**Exercise directions**
Any picture in the data below should be skipped, while every line is repeated exactly.

**Data extract**
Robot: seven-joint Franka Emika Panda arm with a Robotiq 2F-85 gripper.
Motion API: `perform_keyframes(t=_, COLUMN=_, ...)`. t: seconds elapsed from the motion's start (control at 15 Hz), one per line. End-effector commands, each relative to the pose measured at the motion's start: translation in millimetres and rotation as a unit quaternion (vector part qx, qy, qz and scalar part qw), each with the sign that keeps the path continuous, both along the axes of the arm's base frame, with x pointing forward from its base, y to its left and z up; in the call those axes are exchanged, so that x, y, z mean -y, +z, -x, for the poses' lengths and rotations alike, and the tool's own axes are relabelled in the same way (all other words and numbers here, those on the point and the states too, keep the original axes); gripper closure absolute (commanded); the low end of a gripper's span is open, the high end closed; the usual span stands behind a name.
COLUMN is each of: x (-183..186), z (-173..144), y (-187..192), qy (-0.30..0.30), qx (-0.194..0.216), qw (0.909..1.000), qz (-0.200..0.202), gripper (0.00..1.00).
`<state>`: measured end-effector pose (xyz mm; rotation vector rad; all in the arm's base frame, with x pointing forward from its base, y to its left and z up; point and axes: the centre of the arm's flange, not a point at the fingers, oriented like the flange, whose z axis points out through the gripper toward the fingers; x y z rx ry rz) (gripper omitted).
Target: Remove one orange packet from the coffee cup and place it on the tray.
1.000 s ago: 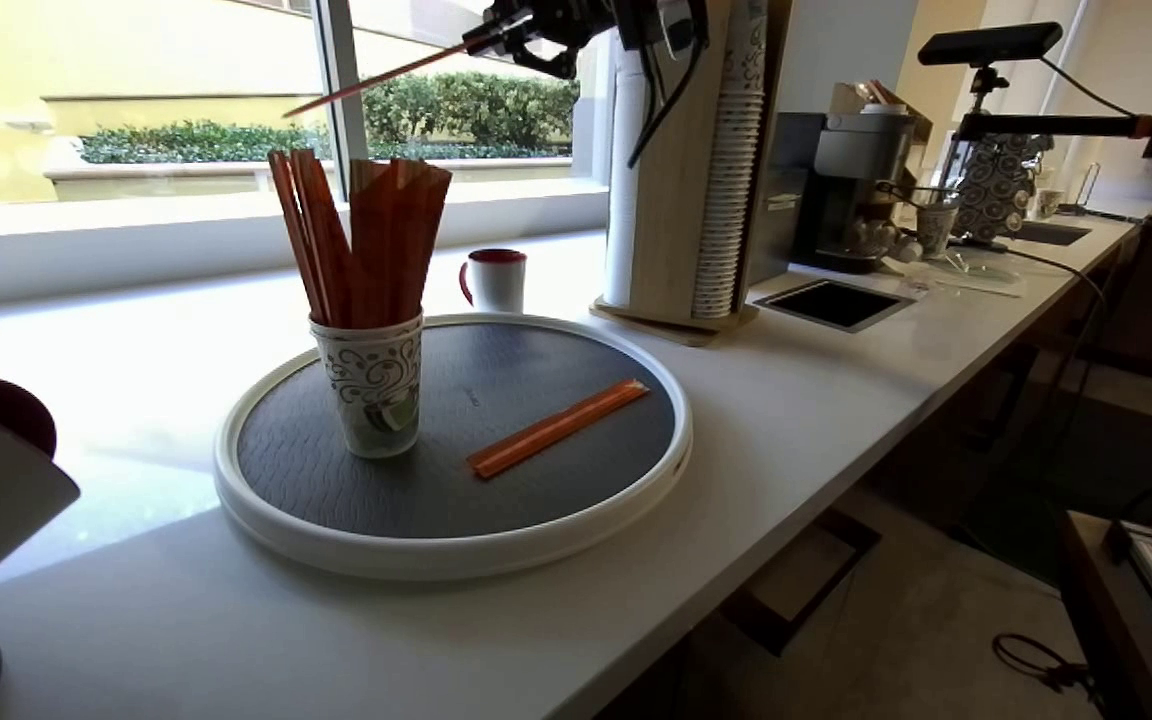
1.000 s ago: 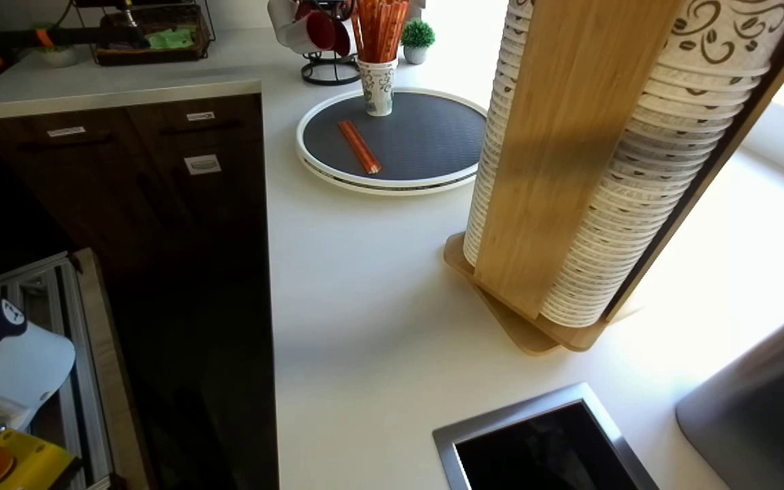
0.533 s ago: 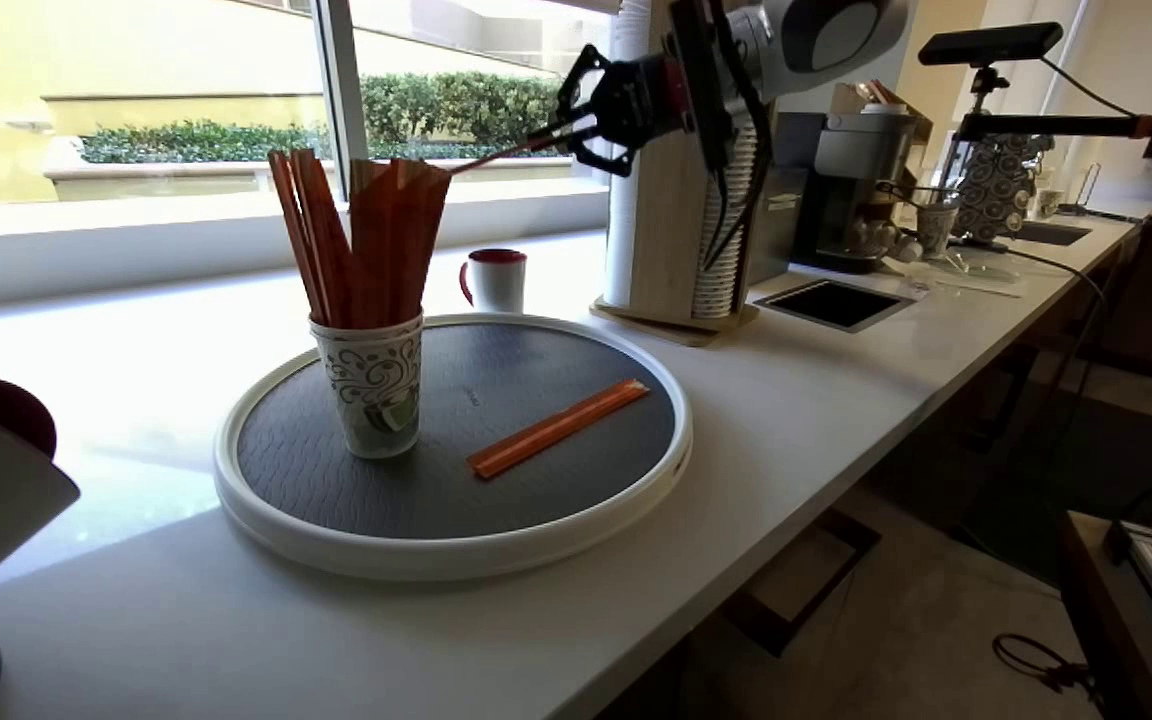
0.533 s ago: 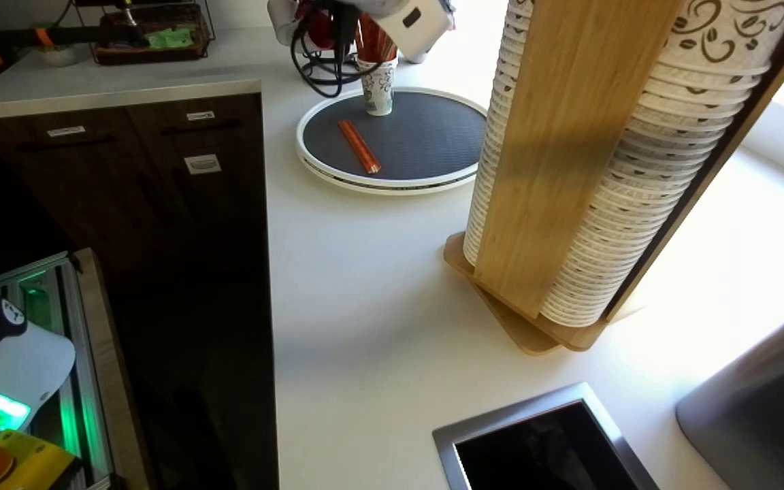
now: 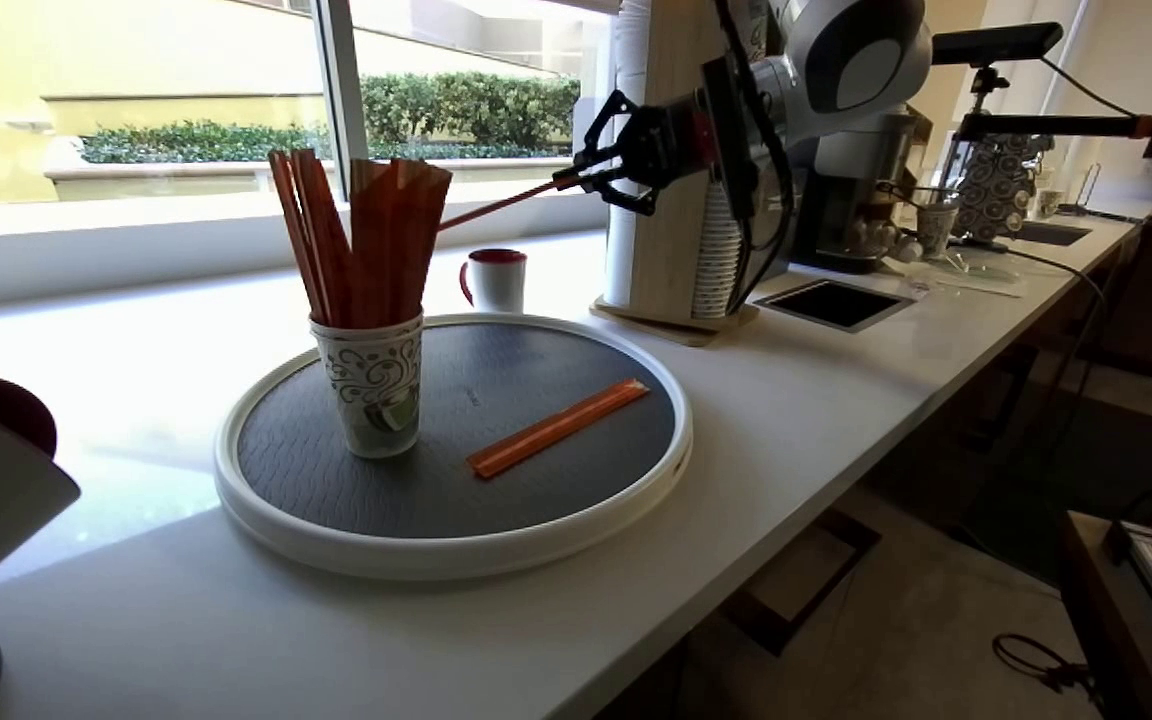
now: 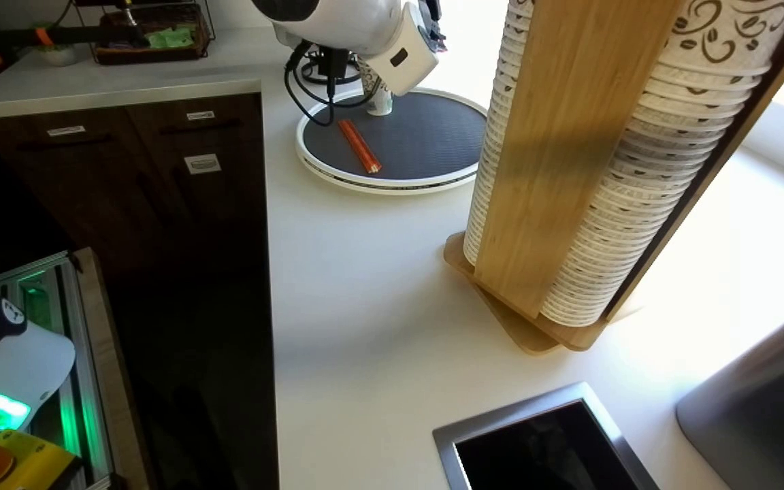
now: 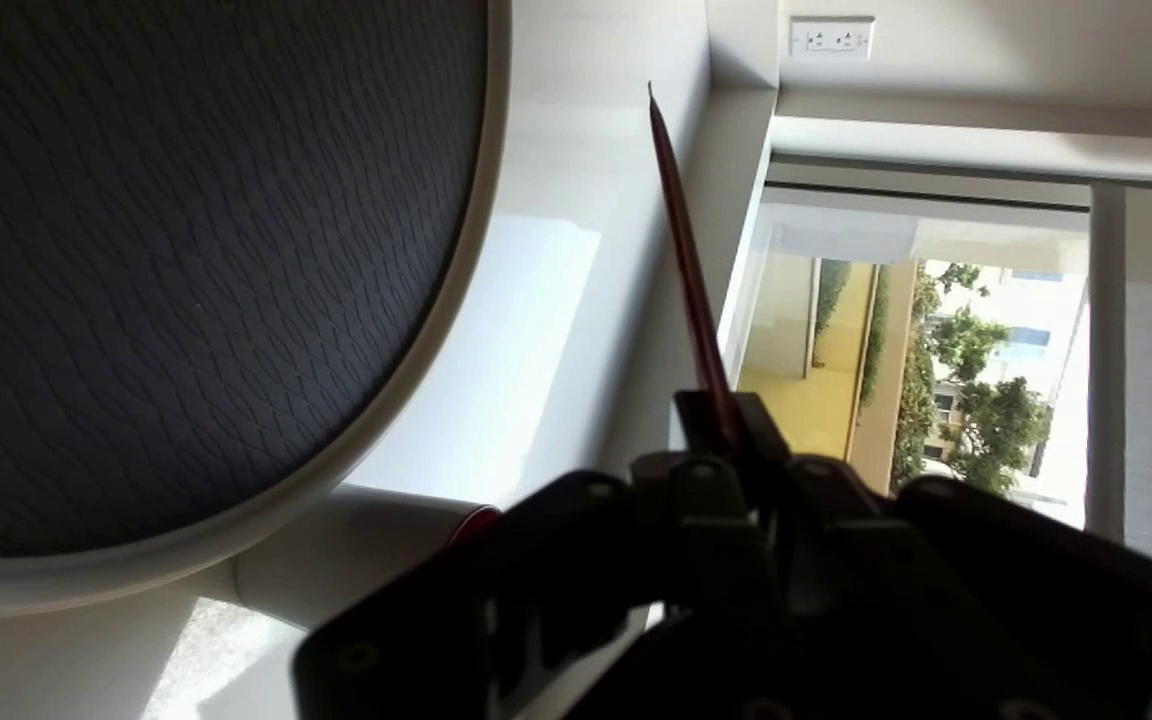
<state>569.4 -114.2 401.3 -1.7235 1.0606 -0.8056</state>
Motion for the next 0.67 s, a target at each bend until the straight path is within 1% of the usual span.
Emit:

**Solved problem**
Robot: seven-joint Franka Emika Panda arm with a Robotiq 2F-85 gripper.
Motion API: `perform_keyframes(t=_, COLUMN=_, ...)`. t: seconds elapsed from the motion's start (control at 15 Hz), one per line. End-effector commands, each relative to the pose measured at the motion's start: translation in millimetres and rotation as a unit quaternion (vector part qx, qy, qz and scalar part qw), each with the sign that keeps the path continuous, both along the axes of the arm's base frame, with x pointing forward from its base, y to its left and z up; in the call those axes are exchanged, so that x, y, z mean -y, +z, -x, for the poses' lengths and rotations alike, and the tool's own axes are relabelled in the same way (all other words and numbers here, those on the point and the states too, keep the original axes); gripper closure absolute (commanded); the low end of a gripper's span is open, the high end closed; the usual span stands behind a name.
COLUMN is each of: x (-183..186), z (-173..144), y (-187..192), qy (-0.30..0.30), qx (-0.194..0.216), qw (0.909..1.000), qz (-0.200..0.202), gripper (0.00..1.00).
`<state>`: measured end-effector pose (xyz mm; rotation vector rad; all in the arm's base frame, with x pointing forward from its base, y to its left and z up; point and axes: the centre of the arm's flange, not a point at the fingers, oriented like the flange, whose z axis points out through the gripper toward the fingers; x y z rx ry rz) (gripper omitted).
Target: Remove one orange packet from the coffee cup and place it on the tray.
1.000 s ago: 
1.000 s ago: 
0.533 s ago: 
0.533 s ago: 
now: 
now: 
now: 
<state>569.4 -114.2 401.3 -1.7235 1.0606 -0.8056</state>
Motion for the next 0.67 s, a target at each bend until the straight path is within 1% of the usual span.
Emit:

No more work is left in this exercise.